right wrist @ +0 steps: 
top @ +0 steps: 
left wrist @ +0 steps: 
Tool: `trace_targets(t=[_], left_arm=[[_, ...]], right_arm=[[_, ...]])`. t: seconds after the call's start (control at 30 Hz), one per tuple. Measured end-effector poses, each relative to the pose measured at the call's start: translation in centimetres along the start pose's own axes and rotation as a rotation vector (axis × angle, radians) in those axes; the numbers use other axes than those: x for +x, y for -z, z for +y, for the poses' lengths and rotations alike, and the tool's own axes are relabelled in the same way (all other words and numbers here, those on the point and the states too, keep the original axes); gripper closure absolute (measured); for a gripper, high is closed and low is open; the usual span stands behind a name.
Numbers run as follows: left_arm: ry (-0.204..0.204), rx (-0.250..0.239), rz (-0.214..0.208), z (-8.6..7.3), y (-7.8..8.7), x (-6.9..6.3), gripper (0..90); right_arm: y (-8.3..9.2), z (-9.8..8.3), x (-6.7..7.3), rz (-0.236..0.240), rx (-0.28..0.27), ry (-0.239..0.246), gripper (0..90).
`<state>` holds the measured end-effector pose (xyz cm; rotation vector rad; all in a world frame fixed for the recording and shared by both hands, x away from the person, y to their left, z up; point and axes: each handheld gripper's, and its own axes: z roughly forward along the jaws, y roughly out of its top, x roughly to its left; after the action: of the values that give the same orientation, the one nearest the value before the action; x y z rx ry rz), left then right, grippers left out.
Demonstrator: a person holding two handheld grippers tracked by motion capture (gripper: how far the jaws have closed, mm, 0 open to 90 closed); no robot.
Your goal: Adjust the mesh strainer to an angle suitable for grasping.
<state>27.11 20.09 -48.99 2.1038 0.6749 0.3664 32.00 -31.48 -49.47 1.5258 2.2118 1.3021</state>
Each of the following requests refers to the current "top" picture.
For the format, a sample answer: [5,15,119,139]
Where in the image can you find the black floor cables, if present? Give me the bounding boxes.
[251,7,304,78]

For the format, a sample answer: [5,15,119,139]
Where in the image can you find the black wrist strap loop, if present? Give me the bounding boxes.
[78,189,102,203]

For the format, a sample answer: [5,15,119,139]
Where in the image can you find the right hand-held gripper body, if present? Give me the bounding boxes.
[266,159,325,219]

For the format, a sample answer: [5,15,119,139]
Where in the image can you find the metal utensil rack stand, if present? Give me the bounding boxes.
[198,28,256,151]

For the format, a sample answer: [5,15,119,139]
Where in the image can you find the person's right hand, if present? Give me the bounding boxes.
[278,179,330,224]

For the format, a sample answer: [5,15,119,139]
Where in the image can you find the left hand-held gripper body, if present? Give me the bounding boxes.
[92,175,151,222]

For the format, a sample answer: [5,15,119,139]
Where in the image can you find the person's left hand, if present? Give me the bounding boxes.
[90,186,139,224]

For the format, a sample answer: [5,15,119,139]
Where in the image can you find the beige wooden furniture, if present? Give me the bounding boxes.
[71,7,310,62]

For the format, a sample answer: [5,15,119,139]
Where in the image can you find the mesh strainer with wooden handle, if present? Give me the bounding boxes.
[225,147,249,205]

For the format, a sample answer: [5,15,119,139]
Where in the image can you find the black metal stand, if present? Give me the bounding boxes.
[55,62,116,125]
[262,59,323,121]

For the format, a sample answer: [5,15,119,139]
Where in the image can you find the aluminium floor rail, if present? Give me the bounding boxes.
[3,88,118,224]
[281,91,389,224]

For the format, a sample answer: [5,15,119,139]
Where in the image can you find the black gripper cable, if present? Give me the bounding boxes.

- - - - -

Please copy each line of the records above that holds the word "steps".

WRITTEN ANSWER
right wrist @ +0 steps: 
top @ +0 steps: 
left wrist @ +0 steps: 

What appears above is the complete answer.